Material for the task:
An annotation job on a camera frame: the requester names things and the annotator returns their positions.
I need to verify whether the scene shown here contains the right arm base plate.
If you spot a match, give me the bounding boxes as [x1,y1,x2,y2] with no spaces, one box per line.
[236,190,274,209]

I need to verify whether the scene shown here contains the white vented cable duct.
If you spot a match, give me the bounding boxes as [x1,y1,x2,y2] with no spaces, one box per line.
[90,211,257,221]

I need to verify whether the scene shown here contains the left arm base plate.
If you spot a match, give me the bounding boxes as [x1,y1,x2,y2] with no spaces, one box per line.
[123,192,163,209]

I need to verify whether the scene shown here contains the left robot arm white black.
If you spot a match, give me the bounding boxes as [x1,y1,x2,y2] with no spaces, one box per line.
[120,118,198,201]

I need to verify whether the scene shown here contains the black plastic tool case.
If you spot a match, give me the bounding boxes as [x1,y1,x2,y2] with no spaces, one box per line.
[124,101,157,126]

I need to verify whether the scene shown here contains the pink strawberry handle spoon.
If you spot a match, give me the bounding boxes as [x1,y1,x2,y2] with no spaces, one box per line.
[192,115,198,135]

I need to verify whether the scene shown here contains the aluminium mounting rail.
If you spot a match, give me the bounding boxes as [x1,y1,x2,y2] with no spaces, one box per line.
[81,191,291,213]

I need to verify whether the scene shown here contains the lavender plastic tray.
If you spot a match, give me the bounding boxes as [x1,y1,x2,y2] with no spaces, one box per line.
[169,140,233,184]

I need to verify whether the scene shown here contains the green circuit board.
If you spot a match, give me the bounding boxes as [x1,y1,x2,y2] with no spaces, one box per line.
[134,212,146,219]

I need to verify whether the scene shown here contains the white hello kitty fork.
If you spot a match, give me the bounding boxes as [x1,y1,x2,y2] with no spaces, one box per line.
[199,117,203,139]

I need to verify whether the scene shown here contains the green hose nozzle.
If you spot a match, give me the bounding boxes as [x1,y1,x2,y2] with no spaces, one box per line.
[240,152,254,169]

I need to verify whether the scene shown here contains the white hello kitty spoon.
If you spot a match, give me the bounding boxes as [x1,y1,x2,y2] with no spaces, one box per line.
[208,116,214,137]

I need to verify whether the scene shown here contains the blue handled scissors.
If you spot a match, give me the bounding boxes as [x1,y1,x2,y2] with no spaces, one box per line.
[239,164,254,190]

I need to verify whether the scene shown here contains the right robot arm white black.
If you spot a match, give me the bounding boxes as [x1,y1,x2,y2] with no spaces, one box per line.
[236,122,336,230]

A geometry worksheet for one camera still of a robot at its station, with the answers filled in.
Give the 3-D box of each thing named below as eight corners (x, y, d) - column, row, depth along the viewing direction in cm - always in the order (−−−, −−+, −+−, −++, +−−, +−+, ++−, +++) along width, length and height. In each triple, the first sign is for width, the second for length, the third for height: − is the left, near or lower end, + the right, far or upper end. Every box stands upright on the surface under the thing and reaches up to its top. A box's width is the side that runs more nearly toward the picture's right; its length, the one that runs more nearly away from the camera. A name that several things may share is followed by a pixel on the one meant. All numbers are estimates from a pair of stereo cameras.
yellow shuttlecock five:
--
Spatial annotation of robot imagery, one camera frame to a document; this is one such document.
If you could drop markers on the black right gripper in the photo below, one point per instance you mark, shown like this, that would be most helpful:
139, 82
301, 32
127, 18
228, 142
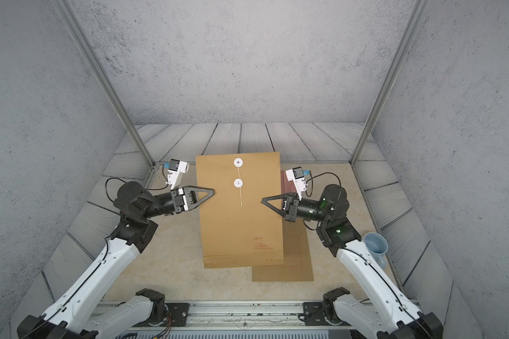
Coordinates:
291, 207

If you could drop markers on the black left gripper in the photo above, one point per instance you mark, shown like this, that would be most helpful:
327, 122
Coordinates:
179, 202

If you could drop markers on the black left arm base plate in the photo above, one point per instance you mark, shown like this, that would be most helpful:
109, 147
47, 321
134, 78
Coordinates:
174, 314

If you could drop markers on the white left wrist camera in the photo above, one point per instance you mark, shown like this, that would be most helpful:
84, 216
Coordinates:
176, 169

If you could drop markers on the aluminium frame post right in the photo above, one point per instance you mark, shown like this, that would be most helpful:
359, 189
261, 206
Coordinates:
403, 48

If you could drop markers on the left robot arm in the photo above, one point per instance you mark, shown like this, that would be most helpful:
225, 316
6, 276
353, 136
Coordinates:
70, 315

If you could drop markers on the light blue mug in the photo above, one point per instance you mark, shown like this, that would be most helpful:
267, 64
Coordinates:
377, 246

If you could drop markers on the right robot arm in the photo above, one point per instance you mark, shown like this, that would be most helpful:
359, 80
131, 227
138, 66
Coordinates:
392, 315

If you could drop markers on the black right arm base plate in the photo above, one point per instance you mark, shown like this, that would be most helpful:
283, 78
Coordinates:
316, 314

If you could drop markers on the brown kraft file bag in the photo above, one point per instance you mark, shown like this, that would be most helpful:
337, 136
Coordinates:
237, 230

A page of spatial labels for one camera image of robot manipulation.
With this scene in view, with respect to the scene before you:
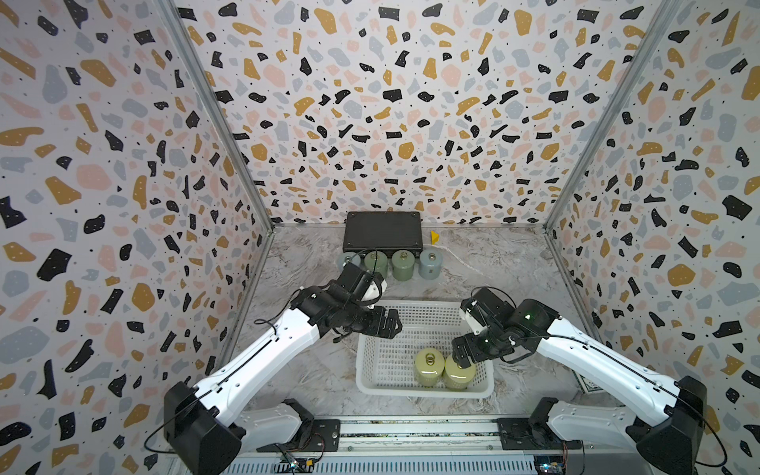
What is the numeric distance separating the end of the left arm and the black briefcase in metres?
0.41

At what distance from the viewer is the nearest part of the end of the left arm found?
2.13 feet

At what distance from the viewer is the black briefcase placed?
...
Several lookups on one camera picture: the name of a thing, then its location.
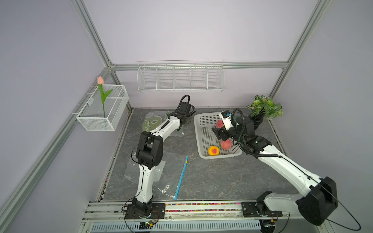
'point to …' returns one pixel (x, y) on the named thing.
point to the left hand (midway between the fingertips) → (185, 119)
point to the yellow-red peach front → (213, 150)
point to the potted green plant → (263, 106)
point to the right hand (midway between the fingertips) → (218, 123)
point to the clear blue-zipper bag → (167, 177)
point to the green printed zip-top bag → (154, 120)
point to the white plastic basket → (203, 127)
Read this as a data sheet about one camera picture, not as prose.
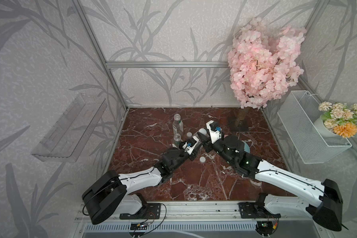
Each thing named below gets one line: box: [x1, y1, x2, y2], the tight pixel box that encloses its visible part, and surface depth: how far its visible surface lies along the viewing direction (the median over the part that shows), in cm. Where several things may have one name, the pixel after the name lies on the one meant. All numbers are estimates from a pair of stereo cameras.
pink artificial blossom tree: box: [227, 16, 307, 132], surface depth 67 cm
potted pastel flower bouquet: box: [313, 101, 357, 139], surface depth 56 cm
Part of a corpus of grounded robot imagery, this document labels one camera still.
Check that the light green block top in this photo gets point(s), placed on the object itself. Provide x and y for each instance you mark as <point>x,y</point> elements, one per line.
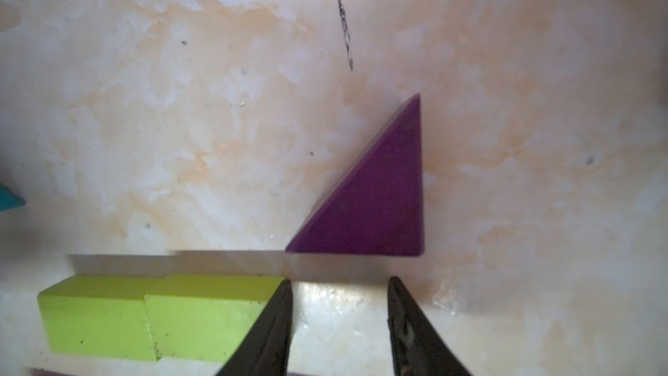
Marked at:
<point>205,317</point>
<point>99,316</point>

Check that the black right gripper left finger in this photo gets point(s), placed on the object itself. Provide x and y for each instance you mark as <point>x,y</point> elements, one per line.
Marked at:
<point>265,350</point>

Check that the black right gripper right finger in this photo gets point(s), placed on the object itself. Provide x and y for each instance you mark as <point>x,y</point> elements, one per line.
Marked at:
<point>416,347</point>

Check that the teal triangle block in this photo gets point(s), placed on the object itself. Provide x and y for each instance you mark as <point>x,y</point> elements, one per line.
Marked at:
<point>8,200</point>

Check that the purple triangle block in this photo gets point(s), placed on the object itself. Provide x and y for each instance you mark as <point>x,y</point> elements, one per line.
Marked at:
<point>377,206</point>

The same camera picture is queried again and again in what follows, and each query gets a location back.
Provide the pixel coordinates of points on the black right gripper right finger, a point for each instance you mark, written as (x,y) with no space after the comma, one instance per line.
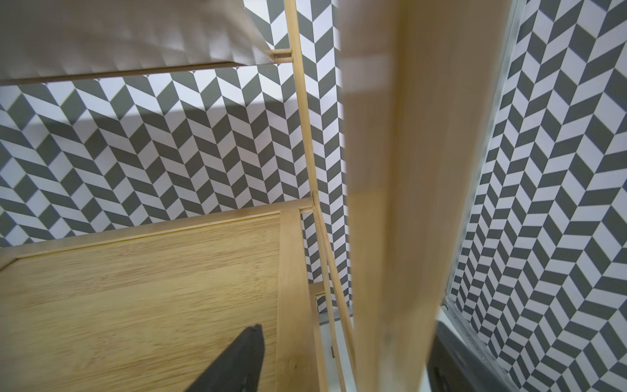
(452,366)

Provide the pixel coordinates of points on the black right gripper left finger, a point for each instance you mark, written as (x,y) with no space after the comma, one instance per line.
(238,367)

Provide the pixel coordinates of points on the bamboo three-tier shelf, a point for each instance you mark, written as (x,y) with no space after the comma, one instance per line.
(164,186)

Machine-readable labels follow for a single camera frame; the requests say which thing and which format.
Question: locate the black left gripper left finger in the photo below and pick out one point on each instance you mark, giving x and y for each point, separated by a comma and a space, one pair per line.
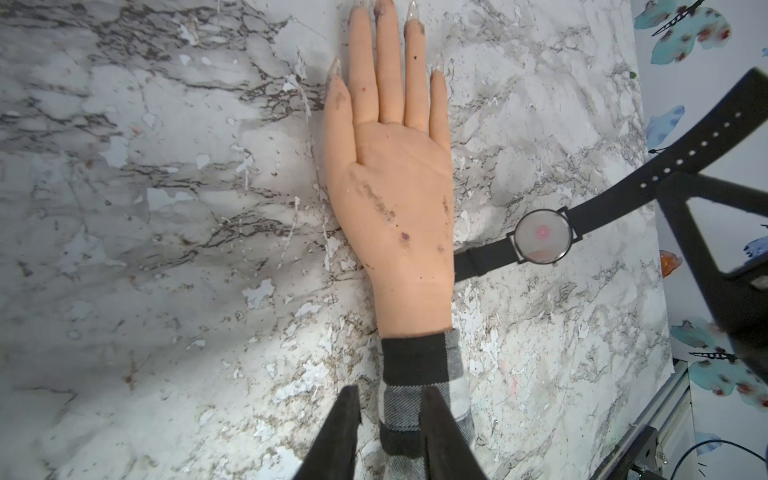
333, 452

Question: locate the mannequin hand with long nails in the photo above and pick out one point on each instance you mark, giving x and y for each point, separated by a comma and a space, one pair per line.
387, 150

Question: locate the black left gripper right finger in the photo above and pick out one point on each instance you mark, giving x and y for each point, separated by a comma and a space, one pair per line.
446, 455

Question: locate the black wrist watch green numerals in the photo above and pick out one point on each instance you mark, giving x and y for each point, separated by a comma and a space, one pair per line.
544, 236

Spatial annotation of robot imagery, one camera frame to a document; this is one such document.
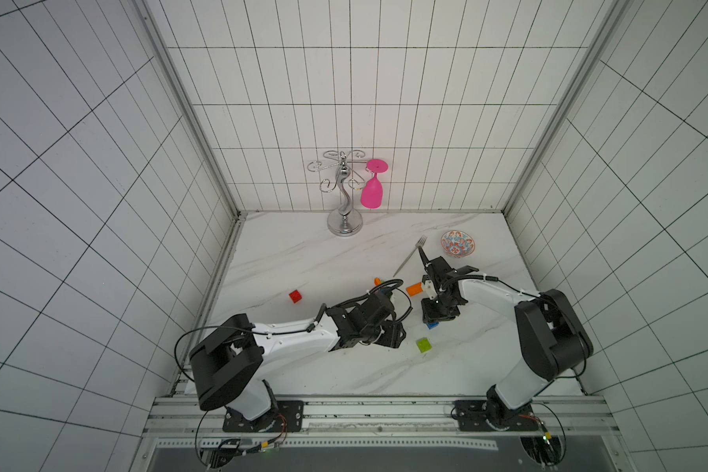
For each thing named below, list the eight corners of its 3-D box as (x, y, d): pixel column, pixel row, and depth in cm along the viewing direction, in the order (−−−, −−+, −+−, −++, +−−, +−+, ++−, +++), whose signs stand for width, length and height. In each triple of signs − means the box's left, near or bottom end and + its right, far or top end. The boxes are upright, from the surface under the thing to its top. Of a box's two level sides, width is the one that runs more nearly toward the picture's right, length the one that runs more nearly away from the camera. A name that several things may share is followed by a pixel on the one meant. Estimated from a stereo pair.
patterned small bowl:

Work to be completed:
Across the whole listing above, find every line with the string "triple" and copy it.

Expected answer:
Give the 3-D box of each thing named below as eight corners (x, y, d) - column, row, depth along the viewing direction in cm - always in the order (−−−, −−+, −+−, −++, +−−, +−+, ++−, +++) along width, length and height. In each triple, the first sign is for width, the second for length, the third for height: − is the left, near or lower end, + the right, far or upper end. Every box stands upright on the surface under the thing and reaches up to its top. A box's width is the side that runs more nearly toward the picture's right; its length, the one that runs more nearly away from the camera. A name that several things may share is followed by a pixel on the one meant. All numbers are estimates from a pair of stereo cameras.
For each thing named below, list the eight corners of its 3-D box as (x, y, d): pixel column, pixel row, and depth in cm along the viewing direction, in the order (−−−, −−+, −+−, −++, +−−, +−+, ++−, +++), whose signs stand for width, length and height. In each triple of signs − means the box's left, near or bottom end and + its right, far or top end. The boxes are upright, from the surface under the thing to its top. Of a box's two level sides, width is the one that runs more nearly toward the picture's right, length the one that runs more nearly away from the camera. A name that several things may share is followed by a pixel on the one meant. Estimated from a stereo pair.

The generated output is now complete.